RECORDED INFORMATION »

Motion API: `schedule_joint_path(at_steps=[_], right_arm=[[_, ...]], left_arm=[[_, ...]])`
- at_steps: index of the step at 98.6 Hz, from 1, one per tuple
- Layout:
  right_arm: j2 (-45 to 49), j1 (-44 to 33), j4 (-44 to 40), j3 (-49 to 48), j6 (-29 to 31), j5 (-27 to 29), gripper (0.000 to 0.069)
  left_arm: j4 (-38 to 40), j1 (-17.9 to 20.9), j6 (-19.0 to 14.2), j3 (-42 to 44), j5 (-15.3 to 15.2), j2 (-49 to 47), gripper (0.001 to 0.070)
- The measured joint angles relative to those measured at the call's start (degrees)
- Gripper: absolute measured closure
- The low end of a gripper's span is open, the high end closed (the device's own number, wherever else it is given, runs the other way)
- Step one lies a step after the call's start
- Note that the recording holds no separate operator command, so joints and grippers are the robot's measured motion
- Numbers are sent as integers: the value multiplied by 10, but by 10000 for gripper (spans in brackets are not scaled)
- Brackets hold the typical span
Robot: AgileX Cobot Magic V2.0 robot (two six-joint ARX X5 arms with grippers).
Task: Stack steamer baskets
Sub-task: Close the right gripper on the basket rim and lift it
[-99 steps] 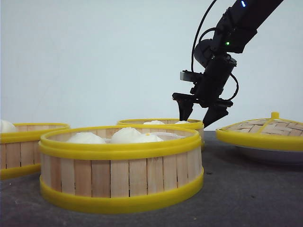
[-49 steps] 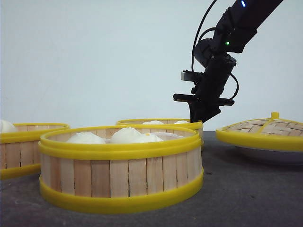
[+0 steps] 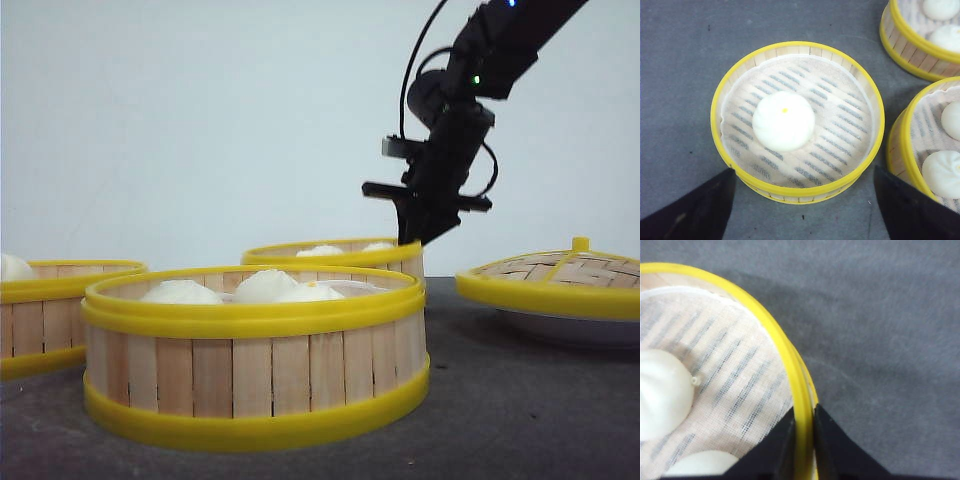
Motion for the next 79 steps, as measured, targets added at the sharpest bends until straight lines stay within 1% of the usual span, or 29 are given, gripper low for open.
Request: schedule_joint_path(at_steps=[21, 37, 56, 79], right_arm=[[0, 0, -120, 116, -20, -6, 659], [-3, 0, -219, 184, -47, -30, 659], [-43, 3, -317, 192, -90, -31, 659], [-115, 12, -353, 193, -102, -32, 659]], left_arm=[[0, 0, 0, 0, 0, 0, 173], [0, 0, 0, 0, 0, 0, 173], [0, 0, 0, 0, 0, 0, 173], [0, 0, 0, 0, 0, 0, 173]])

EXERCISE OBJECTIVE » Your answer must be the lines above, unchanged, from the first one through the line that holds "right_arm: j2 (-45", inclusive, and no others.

SOLUTION »
Motion API: `schedule_joint_path(at_steps=[_], right_arm=[[_, ...]], left_arm=[[_, ...]])`
- at_steps: index of the step at 98.6 Hz, from 1, one per tuple
- Layout:
  right_arm: j2 (-45 to 49), j1 (-44 to 33), j4 (-44 to 40), j3 (-49 to 48), j6 (-29 to 31), j5 (-27 to 29), gripper (0.000 to 0.069)

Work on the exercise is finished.